Fox Business has pulled from rotation an episode of Lou Dobbs’ show in which guest Chris Farrell, of the right-wing group Judicial Watch, said the migrant caravan from Central America is a plot hatched by George Soros and the State Department.
While it’s a step in the right direction, Fox should cancel Dobbs’ show altogether because the host is a racist xenophobe who peddles right-wing conspiracy theories himself.
The episode originally aired Thursday and was rebroadcast on Saturday—the same day that white domestic terrorist Robert Bowers attacked the Tree of Life Synagogue in Pittsburgh, armed with an AR-15 and three Glock handguns. He killed 11 people and injured six others, including four police officers.
FBI special agent Robert Jones said it was “the most horrific crime scene” he had ever seen in over two decades of service.
Bowers was obsessed with anti-Semitic conspiracy theories, and one of his main targets on social media was the Hebrew Immigrant Aid Society for its work providing aid to refugees.
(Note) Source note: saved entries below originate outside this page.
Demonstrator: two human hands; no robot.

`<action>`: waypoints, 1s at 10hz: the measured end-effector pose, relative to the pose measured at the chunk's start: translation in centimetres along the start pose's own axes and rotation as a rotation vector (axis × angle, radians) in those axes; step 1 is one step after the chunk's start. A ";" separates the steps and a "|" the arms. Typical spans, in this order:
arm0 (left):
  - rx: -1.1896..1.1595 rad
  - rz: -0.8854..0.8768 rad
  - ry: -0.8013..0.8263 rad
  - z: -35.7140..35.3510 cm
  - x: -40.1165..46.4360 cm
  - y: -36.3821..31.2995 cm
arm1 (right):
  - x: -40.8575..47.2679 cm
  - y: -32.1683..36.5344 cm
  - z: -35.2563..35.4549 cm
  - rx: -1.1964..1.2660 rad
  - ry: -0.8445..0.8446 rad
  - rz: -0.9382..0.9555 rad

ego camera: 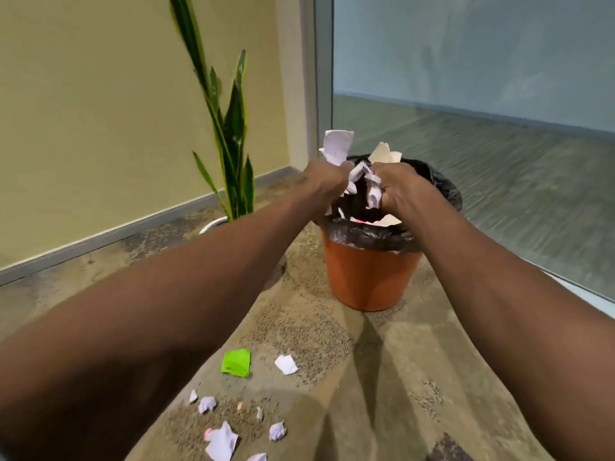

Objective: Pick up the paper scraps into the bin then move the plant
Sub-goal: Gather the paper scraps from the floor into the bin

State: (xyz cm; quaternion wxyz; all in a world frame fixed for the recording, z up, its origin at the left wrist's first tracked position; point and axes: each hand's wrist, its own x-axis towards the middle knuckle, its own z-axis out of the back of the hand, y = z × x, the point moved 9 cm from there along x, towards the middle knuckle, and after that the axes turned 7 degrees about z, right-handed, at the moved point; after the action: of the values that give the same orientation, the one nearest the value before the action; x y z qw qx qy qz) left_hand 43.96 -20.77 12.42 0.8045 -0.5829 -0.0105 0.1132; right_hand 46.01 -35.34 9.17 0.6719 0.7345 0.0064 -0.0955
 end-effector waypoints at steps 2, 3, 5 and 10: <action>0.022 0.245 0.431 -4.7 1.1 -0.5 | 1.5 -1.0 -0.6 0.243 0.008 -0.070; -0.077 0.180 0.383 -4.3 1.0 -0.5 | 1.4 -1.5 -0.4 0.296 -0.034 -0.037; -0.593 0.075 0.175 0.6 0.1 1.4 | -0.7 1.7 0.8 -0.183 -0.306 0.419; 0.601 -0.304 0.074 7.4 -20.8 31.5 | -13.8 -26.1 -9.9 -1.225 0.685 0.121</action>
State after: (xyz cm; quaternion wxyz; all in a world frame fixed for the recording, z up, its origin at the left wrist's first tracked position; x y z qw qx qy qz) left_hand 17.30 -8.65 -12.42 0.9478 -0.3154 -0.0342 -0.0313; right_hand 30.21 -21.40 -13.77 0.9289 0.2117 0.2292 0.1994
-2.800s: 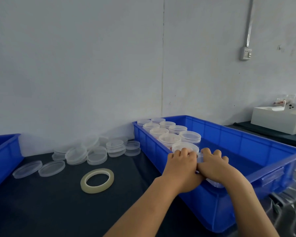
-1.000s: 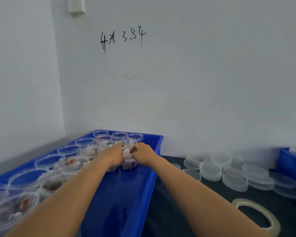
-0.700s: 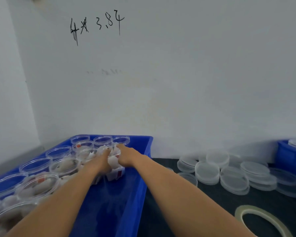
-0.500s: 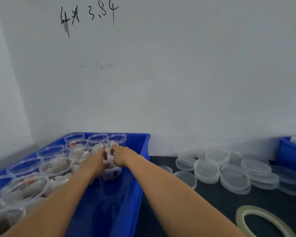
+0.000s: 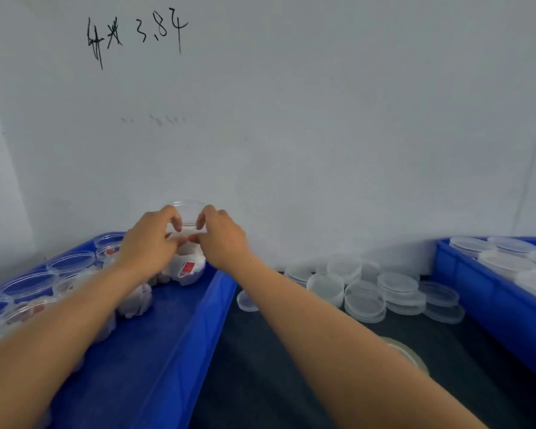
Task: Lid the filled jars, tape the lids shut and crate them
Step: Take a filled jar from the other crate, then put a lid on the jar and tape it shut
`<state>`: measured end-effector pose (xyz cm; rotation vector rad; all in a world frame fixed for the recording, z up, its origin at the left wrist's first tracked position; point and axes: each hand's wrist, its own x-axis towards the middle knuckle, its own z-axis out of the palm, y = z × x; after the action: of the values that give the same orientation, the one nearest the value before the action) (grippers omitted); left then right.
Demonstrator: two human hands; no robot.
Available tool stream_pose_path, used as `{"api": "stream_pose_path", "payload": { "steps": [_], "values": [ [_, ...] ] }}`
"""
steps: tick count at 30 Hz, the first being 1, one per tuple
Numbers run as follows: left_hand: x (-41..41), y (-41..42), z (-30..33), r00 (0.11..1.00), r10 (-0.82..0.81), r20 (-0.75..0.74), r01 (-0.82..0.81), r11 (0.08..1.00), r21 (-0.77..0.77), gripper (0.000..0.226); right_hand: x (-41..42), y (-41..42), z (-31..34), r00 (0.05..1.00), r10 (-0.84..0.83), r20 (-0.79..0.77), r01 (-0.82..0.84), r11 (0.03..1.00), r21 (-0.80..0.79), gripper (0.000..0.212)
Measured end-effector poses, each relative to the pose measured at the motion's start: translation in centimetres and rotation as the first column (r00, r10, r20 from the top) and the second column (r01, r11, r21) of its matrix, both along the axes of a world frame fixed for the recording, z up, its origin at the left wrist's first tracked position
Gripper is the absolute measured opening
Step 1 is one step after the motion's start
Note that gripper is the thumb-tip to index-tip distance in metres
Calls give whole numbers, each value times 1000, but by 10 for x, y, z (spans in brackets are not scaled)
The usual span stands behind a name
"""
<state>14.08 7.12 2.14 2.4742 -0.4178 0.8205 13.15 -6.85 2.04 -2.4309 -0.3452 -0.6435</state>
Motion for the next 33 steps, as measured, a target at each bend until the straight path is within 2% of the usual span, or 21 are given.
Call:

After Bowers was taken into custody, he told a SWAT team member that he wanted all Jews to die because he believed they are committing “genocide” against his “people.”
On Dobbs’ show, Farrell claimed he had been told by people in the “highest levels of the Guatemalan government” (now that’s a reliable source) that there is “criminal involvement on the part of these leftist groups” in the organization of a caravan of thousands of Central American migrants headed to the U.S. border.
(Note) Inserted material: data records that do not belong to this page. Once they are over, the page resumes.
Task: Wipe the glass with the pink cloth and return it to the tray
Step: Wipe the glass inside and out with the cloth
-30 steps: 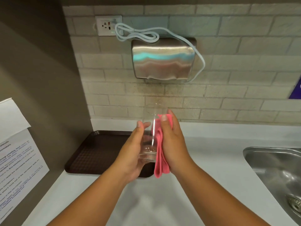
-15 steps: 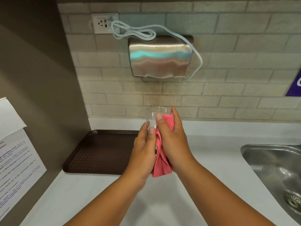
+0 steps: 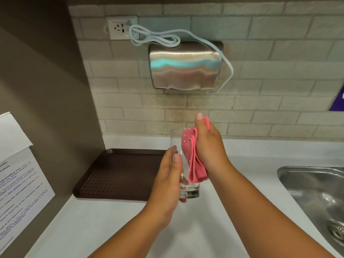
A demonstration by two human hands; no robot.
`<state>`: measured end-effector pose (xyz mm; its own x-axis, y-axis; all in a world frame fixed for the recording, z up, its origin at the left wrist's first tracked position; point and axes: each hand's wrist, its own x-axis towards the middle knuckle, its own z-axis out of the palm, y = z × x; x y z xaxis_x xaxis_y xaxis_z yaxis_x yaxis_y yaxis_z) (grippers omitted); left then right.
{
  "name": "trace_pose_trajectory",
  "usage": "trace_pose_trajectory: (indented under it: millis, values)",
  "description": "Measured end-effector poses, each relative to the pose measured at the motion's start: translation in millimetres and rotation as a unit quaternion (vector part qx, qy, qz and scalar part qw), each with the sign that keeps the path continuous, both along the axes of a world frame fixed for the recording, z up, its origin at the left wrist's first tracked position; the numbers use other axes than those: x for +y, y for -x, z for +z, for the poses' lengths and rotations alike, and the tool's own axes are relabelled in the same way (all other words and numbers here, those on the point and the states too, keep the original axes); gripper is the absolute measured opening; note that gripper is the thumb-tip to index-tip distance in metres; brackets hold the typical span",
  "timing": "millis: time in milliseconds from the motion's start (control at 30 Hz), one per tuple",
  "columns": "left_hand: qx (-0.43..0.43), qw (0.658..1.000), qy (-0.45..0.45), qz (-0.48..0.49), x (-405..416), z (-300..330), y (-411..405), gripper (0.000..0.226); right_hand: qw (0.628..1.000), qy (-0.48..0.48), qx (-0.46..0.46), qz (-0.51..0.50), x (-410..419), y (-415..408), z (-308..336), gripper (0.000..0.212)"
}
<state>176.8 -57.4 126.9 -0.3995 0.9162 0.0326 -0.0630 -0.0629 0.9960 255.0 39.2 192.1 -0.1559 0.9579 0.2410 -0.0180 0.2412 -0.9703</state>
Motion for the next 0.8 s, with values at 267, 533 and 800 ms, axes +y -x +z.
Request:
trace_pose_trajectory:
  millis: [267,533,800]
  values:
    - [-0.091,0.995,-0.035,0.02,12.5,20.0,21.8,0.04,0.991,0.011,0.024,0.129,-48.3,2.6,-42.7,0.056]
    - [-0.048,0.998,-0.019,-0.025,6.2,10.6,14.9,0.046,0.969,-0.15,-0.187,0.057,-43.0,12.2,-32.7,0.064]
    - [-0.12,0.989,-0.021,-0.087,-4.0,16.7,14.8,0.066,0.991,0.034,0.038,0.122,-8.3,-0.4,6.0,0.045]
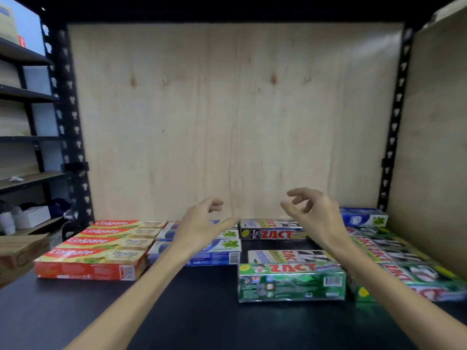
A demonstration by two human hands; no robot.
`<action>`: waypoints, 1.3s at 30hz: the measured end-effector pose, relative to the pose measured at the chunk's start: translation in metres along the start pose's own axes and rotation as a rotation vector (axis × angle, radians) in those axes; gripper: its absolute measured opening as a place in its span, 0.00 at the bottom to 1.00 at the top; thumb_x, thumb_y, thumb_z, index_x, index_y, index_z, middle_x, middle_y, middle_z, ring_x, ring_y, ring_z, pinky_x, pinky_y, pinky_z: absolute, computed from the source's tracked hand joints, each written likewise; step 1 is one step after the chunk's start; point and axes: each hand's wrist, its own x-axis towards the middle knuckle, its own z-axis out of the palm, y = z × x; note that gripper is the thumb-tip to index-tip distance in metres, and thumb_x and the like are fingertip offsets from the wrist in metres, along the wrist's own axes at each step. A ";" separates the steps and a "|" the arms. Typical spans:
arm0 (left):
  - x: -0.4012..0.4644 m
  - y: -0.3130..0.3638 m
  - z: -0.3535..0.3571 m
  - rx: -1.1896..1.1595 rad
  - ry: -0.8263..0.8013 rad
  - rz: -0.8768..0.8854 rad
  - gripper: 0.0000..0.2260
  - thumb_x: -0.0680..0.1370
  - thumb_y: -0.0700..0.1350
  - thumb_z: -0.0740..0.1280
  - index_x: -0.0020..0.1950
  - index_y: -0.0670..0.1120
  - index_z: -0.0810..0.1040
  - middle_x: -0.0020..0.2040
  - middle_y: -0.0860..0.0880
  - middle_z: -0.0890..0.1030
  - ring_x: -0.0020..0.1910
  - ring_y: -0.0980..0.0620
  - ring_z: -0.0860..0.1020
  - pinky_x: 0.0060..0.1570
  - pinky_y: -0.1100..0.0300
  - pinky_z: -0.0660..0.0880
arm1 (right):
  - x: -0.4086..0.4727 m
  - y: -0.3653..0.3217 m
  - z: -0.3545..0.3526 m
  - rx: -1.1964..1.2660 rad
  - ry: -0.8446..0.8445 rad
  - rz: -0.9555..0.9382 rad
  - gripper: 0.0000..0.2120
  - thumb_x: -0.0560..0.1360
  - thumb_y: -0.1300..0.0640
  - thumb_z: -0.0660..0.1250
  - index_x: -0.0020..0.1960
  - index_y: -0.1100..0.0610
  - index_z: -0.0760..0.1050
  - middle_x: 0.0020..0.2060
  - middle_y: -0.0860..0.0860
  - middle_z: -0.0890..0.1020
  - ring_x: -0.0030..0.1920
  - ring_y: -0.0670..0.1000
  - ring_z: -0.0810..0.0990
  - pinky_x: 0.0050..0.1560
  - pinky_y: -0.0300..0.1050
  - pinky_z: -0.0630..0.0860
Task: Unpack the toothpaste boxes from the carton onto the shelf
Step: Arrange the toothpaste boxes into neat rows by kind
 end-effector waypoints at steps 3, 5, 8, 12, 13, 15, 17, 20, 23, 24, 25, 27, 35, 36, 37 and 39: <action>0.018 0.030 0.036 -0.013 -0.010 0.015 0.26 0.71 0.61 0.76 0.63 0.50 0.77 0.56 0.54 0.81 0.56 0.55 0.78 0.61 0.54 0.75 | 0.005 0.049 -0.036 -0.156 0.001 0.112 0.19 0.71 0.41 0.74 0.59 0.48 0.80 0.49 0.49 0.84 0.45 0.50 0.81 0.47 0.48 0.77; 0.029 0.049 0.061 -0.001 -0.046 0.019 0.24 0.72 0.59 0.76 0.63 0.49 0.77 0.56 0.53 0.80 0.56 0.54 0.78 0.60 0.54 0.75 | 0.009 0.078 -0.059 -0.329 -0.031 0.161 0.25 0.70 0.40 0.75 0.63 0.49 0.78 0.53 0.52 0.84 0.53 0.56 0.82 0.54 0.51 0.78; 0.044 0.073 0.098 0.008 -0.099 0.028 0.22 0.74 0.58 0.74 0.63 0.51 0.76 0.56 0.52 0.80 0.54 0.53 0.77 0.59 0.53 0.76 | 0.015 0.120 -0.087 -0.448 -0.104 0.242 0.28 0.67 0.35 0.73 0.63 0.45 0.72 0.54 0.55 0.83 0.54 0.59 0.81 0.54 0.54 0.78; 0.060 0.097 0.142 -0.014 -0.185 0.018 0.23 0.74 0.61 0.72 0.65 0.51 0.75 0.57 0.51 0.79 0.55 0.51 0.78 0.58 0.53 0.76 | 0.025 0.163 -0.106 -0.518 -0.198 0.327 0.43 0.56 0.18 0.60 0.63 0.41 0.65 0.56 0.55 0.79 0.59 0.59 0.76 0.59 0.55 0.75; 0.063 0.101 0.152 -0.013 -0.194 0.023 0.24 0.75 0.61 0.72 0.65 0.50 0.74 0.57 0.50 0.79 0.55 0.50 0.78 0.58 0.54 0.76 | 0.027 0.167 -0.107 -0.577 -0.230 0.352 0.46 0.56 0.17 0.59 0.66 0.41 0.64 0.59 0.55 0.79 0.61 0.60 0.75 0.61 0.55 0.74; 0.069 0.106 0.170 -0.024 -0.207 0.015 0.24 0.75 0.58 0.73 0.66 0.48 0.74 0.55 0.49 0.80 0.54 0.50 0.79 0.57 0.54 0.76 | 0.032 0.172 -0.106 -0.638 -0.267 0.371 0.45 0.62 0.20 0.63 0.73 0.42 0.61 0.64 0.53 0.78 0.64 0.59 0.75 0.63 0.52 0.72; 0.072 0.109 0.186 -0.059 -0.232 -0.006 0.23 0.75 0.55 0.74 0.66 0.47 0.73 0.52 0.49 0.81 0.53 0.49 0.80 0.56 0.54 0.77 | 0.037 0.177 -0.101 -0.605 -0.273 0.347 0.44 0.66 0.23 0.65 0.75 0.42 0.59 0.67 0.50 0.77 0.65 0.57 0.76 0.65 0.52 0.71; 0.075 0.111 0.205 -0.045 -0.235 -0.011 0.21 0.74 0.50 0.76 0.64 0.46 0.76 0.53 0.48 0.84 0.51 0.48 0.82 0.56 0.52 0.78 | 0.039 0.184 -0.095 -0.549 -0.249 0.336 0.41 0.68 0.28 0.68 0.75 0.44 0.62 0.68 0.50 0.77 0.66 0.58 0.75 0.65 0.52 0.72; 0.075 0.115 0.213 -0.033 -0.192 0.001 0.18 0.76 0.46 0.75 0.64 0.47 0.78 0.56 0.48 0.83 0.52 0.48 0.82 0.56 0.56 0.77 | 0.038 0.187 -0.095 -0.459 -0.197 0.334 0.31 0.72 0.41 0.73 0.71 0.46 0.68 0.64 0.53 0.80 0.63 0.58 0.77 0.62 0.50 0.74; 0.075 0.117 0.213 -0.039 -0.173 -0.003 0.18 0.76 0.45 0.75 0.64 0.46 0.78 0.57 0.47 0.83 0.53 0.48 0.82 0.56 0.57 0.77 | 0.037 0.187 -0.097 -0.397 -0.163 0.338 0.29 0.72 0.45 0.74 0.70 0.48 0.70 0.62 0.54 0.81 0.60 0.57 0.79 0.59 0.48 0.75; 0.075 0.117 0.212 -0.050 -0.156 -0.007 0.18 0.76 0.44 0.75 0.64 0.46 0.78 0.58 0.47 0.82 0.54 0.47 0.81 0.57 0.56 0.76 | 0.035 0.185 -0.098 -0.332 -0.129 0.339 0.26 0.72 0.49 0.75 0.68 0.49 0.72 0.60 0.53 0.82 0.56 0.56 0.80 0.56 0.45 0.76; 0.073 0.116 0.206 -0.072 -0.147 -0.022 0.19 0.76 0.43 0.75 0.65 0.46 0.77 0.59 0.46 0.83 0.54 0.47 0.82 0.58 0.52 0.77 | 0.030 0.178 -0.101 -0.245 -0.065 0.310 0.23 0.73 0.54 0.75 0.65 0.53 0.74 0.55 0.53 0.83 0.48 0.53 0.80 0.48 0.41 0.73; 0.026 0.114 0.127 -0.144 0.014 -0.032 0.24 0.79 0.49 0.71 0.73 0.48 0.68 0.48 0.54 0.80 0.44 0.57 0.79 0.40 0.64 0.72 | -0.003 0.107 -0.103 -0.168 0.057 0.154 0.26 0.72 0.55 0.76 0.69 0.54 0.76 0.59 0.60 0.79 0.64 0.60 0.73 0.65 0.50 0.70; 0.016 0.111 0.113 -0.161 0.046 -0.032 0.24 0.79 0.49 0.71 0.73 0.47 0.69 0.46 0.57 0.79 0.43 0.59 0.78 0.42 0.63 0.71 | -0.010 0.094 -0.101 -0.162 0.058 0.136 0.26 0.72 0.55 0.76 0.69 0.53 0.76 0.58 0.60 0.79 0.64 0.60 0.72 0.65 0.49 0.69; 0.004 0.109 0.099 -0.174 0.075 -0.037 0.24 0.79 0.48 0.72 0.72 0.47 0.70 0.44 0.59 0.78 0.43 0.61 0.78 0.43 0.64 0.71 | -0.018 0.083 -0.099 -0.154 0.055 0.121 0.25 0.72 0.54 0.76 0.68 0.54 0.77 0.57 0.60 0.79 0.64 0.60 0.71 0.65 0.49 0.68; -0.021 0.101 0.073 -0.199 0.130 -0.055 0.23 0.78 0.46 0.73 0.71 0.46 0.72 0.43 0.63 0.77 0.42 0.63 0.78 0.40 0.69 0.72 | -0.034 0.061 -0.092 -0.142 0.044 0.091 0.24 0.72 0.54 0.77 0.67 0.54 0.78 0.55 0.59 0.79 0.63 0.61 0.71 0.62 0.48 0.68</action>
“It’s highly organized, very organized, sophisticated operation,” he said. The Guatemalan government, Farrell claimed, is “investigating those groups criminally, and I strongly urge President Trump and Attorney General Sessions to do the same here.
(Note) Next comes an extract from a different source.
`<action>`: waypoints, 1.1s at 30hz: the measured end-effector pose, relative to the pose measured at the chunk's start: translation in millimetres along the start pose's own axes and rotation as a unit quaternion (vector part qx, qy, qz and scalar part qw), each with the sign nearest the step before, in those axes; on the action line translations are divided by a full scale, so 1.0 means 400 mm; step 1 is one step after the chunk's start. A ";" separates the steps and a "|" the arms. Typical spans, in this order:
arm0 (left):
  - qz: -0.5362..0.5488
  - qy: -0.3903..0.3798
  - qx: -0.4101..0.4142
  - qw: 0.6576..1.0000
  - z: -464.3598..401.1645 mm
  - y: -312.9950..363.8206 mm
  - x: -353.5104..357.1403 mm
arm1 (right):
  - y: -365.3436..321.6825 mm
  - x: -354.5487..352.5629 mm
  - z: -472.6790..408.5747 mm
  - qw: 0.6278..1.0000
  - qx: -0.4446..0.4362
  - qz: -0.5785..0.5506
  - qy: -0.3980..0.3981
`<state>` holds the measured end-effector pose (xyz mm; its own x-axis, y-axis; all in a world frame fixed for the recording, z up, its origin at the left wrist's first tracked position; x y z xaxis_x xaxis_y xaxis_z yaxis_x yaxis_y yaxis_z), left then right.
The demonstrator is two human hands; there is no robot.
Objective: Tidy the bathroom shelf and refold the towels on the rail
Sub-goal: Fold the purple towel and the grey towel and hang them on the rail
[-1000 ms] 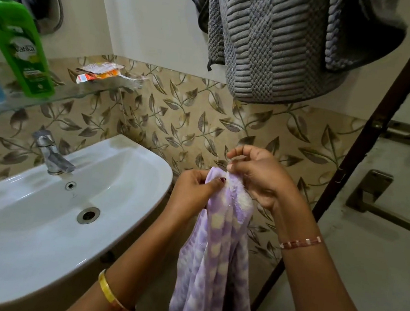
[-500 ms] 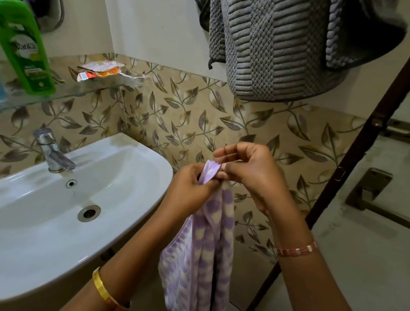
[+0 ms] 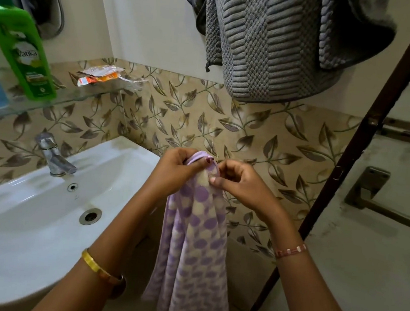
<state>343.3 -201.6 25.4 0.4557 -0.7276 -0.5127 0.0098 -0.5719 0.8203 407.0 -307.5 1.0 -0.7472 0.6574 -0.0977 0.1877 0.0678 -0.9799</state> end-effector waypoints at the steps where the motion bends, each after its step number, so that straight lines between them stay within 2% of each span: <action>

He added, emphasis mine: “A lot of these folks also have affiliates who are getting money from the Soros-occupied State Department, and that is of very great concern. You want to start cutting money, start cutting money there.”
Talking Points Memo publisher Josh Marshall caught the rerun interview on Saturday as he was flipping through channels to see if anyone was covering the Trump speech at the time. His tweet prompted outrage on social media in light of the synagogue massacre.
FiveThirtyEight editor-in-chief Nate Silver tweeted: “A guest on Lou Dobbs’s show on Fox News is pushing a version of the same conspiracy that the Pittsburgh shooter evidently believed in and which may have helped trigger the murders he committed. Been trying not to weigh in on events of the day but this is really dangerous.”
On Sunday, the senior vice president of programming at Fox Business, Gary Schreier, announced that the episode would be pulled, and Farrell would no longer be allowed as a guest on Fox Business or Fox News.
CNN senior media reporter Oliver Darcy tracked down another Lou Dobbs episode in which Farrell made the same claim about a “Soros-occupied” State Department. Last May, Farrell said: “Sadly today…our State Department is really Soros-occupied territory. He is probably more influential, and his thinking and his language and conduct is really the guiding light in our State Department today, still.”
As Darcy pointed out, Dobbs has fanned the flames of Soros conspiracies numerous times, blaming the billionaire Democratic philanthropist for plotting and financing “riots” by progressive protesters linked to President Barack Obama. Darcy noted that Dobbs called Soros an “evil SOB” and “insidious.”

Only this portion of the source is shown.